### Instructions to follow
Using the entries below, copy exactly each line from the line with "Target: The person" up to and including the line with "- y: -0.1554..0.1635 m", with every picture left out.

### Materials provided
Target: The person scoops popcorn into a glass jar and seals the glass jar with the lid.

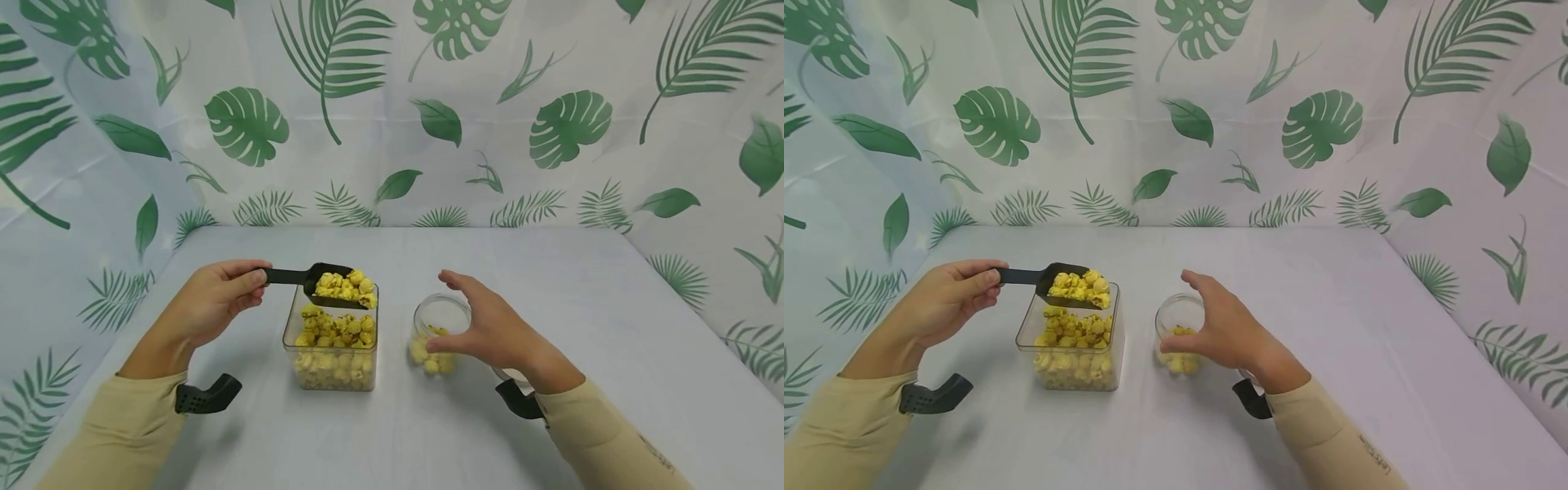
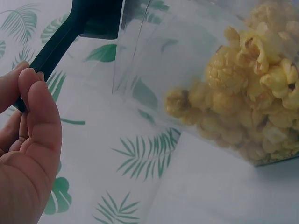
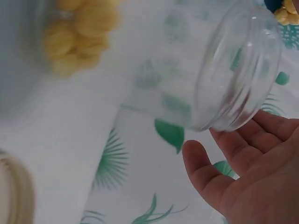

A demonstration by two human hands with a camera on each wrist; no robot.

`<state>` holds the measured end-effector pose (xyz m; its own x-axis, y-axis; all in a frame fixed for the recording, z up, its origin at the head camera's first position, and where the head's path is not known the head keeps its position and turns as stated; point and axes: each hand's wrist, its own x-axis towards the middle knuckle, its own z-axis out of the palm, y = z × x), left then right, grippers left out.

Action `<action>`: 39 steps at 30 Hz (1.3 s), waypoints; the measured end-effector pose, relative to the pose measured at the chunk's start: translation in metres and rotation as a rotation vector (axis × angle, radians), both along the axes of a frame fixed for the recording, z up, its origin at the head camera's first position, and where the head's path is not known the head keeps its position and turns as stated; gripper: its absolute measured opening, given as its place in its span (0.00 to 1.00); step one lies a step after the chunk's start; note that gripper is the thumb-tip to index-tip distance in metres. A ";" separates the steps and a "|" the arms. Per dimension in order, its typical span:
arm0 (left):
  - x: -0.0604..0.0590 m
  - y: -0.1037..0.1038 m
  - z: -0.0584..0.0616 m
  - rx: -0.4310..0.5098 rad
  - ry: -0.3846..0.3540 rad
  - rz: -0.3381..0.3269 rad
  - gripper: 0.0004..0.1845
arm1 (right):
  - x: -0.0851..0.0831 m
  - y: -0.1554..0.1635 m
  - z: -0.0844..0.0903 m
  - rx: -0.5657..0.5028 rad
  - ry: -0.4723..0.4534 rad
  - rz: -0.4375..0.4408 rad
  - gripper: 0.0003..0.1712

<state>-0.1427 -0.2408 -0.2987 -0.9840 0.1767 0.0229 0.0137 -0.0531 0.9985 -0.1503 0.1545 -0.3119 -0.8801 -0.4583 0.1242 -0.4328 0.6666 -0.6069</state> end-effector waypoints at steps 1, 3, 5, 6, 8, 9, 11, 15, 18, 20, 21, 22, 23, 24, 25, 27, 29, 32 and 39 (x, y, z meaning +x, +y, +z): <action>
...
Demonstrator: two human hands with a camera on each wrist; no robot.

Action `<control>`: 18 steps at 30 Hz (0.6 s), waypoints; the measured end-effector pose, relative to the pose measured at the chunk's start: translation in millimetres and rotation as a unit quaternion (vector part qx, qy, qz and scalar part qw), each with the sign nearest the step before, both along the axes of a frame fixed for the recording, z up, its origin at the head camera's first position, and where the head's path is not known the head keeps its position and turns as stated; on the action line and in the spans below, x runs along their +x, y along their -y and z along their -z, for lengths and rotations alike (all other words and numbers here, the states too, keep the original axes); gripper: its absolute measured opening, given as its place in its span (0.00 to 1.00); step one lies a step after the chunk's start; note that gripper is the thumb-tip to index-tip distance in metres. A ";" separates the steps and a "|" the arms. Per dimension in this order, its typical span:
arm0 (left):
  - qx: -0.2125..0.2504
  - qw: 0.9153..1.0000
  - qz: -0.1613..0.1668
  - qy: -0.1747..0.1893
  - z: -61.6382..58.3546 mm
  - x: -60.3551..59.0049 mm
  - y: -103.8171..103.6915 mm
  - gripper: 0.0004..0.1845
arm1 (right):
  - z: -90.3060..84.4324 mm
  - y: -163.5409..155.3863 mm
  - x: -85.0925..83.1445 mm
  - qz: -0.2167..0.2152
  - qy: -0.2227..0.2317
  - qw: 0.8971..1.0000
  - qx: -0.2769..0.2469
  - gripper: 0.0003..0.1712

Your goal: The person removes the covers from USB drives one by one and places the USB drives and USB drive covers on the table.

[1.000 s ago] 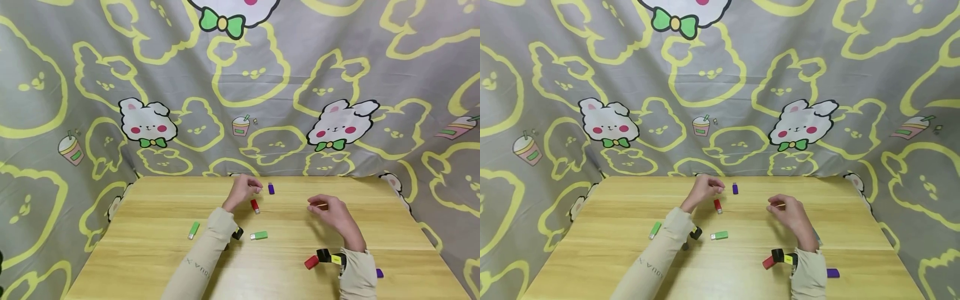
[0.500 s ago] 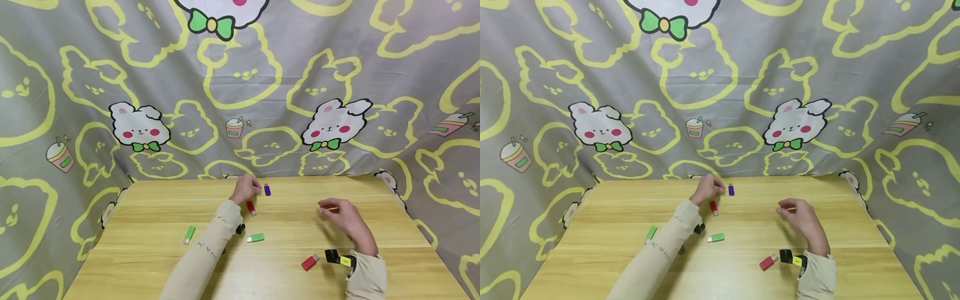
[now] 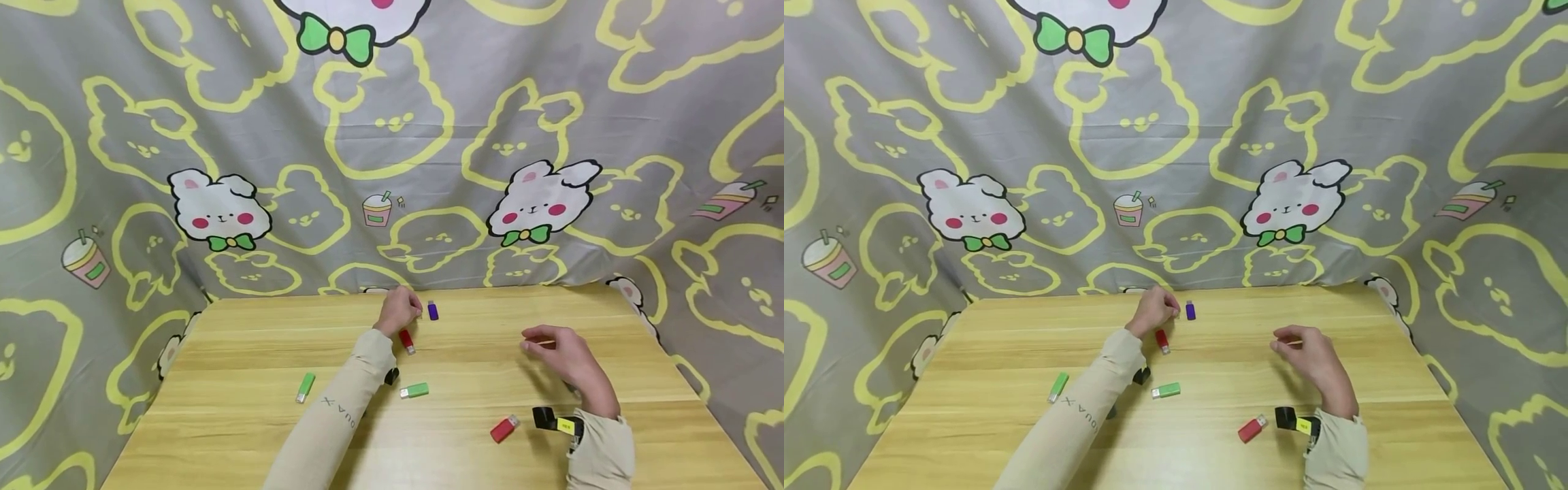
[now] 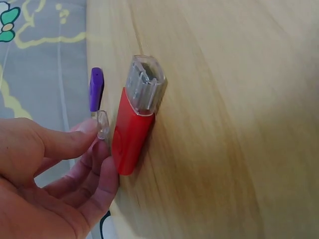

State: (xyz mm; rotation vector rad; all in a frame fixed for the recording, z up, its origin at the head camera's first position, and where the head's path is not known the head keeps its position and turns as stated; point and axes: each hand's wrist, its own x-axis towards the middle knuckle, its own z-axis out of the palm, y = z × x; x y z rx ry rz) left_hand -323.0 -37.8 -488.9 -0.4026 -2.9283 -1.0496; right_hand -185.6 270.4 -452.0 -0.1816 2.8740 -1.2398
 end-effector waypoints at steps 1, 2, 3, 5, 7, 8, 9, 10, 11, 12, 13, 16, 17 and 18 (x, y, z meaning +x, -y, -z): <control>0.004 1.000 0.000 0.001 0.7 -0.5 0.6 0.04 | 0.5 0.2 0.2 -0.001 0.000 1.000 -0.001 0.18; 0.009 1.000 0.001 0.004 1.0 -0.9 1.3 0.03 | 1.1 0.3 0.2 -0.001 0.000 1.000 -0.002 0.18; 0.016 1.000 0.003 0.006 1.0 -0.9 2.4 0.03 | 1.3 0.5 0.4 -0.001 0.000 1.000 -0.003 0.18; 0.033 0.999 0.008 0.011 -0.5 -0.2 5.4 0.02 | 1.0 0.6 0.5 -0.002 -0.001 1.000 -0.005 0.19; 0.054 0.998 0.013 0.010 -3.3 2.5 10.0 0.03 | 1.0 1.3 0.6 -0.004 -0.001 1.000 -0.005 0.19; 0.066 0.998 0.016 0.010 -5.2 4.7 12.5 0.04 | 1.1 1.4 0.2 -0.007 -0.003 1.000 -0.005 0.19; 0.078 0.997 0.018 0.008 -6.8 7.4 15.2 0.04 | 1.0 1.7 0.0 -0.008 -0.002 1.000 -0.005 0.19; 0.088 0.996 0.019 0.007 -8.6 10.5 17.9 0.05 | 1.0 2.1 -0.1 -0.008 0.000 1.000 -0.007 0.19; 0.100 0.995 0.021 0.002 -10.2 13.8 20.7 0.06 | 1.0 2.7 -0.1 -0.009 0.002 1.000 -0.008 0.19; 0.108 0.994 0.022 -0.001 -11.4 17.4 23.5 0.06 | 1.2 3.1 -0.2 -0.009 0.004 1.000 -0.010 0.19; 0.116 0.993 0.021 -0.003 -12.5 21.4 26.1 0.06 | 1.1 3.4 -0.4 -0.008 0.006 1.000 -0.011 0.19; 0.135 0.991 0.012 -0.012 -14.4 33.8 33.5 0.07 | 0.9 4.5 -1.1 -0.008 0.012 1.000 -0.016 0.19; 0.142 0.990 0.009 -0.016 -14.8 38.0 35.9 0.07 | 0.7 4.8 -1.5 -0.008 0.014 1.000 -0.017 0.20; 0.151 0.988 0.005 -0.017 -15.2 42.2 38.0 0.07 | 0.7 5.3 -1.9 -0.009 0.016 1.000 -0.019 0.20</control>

### Finished task
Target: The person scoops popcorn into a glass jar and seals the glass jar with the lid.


A demonstration by two human hands with a camera on each wrist; no robot.

`<state>` holds the measured end-effector pose (xyz m; its own x-axis, y-axis; all in a frame fixed for the recording, z up, its origin at the head camera's first position, and where the head's path is not known the head keeps its position and turns as stated; point and axes: each hand's wrist, its own x-axis towards the middle knuckle, its own z-axis out of the palm, y = z × x), left then right, grippers left out.

Action `<action>`: 39 steps at 30 Hz (1.3 s), waypoints; the measured end-effector pose, relative to the pose measured at the chunk's start: translation in metres and rotation as a rotation vector (axis × angle, radians), both along the axes of a frame fixed for the recording, z up, its origin at the head camera's first position, and where the head's path is not known the head keeps its position and turns as stated; gripper: its absolute measured opening, given as its place in its span (0.00 to 1.00); step one lies a step after the chunk's start; note that gripper is the thumb-tip to index-tip distance in metres. A ";" separates the steps and a "|" the arms. Per dimension in order, its typical span:
arm0 (left):
  - x: -0.0604..0.0590 m
  - y: -0.1037..0.1038 m
  - z: -0.0584..0.0616 m
  - rx: -0.4310..0.5098 rad
  - ry: -0.3846..0.3540 rad
  - rz: -0.3381..0.3269 rad
  - gripper: 0.0004..0.1845
arm1 (right):
  - x: -0.0851..0.0831 m
  - y: -0.1554..0.1635 m

Nothing more remains for this exercise.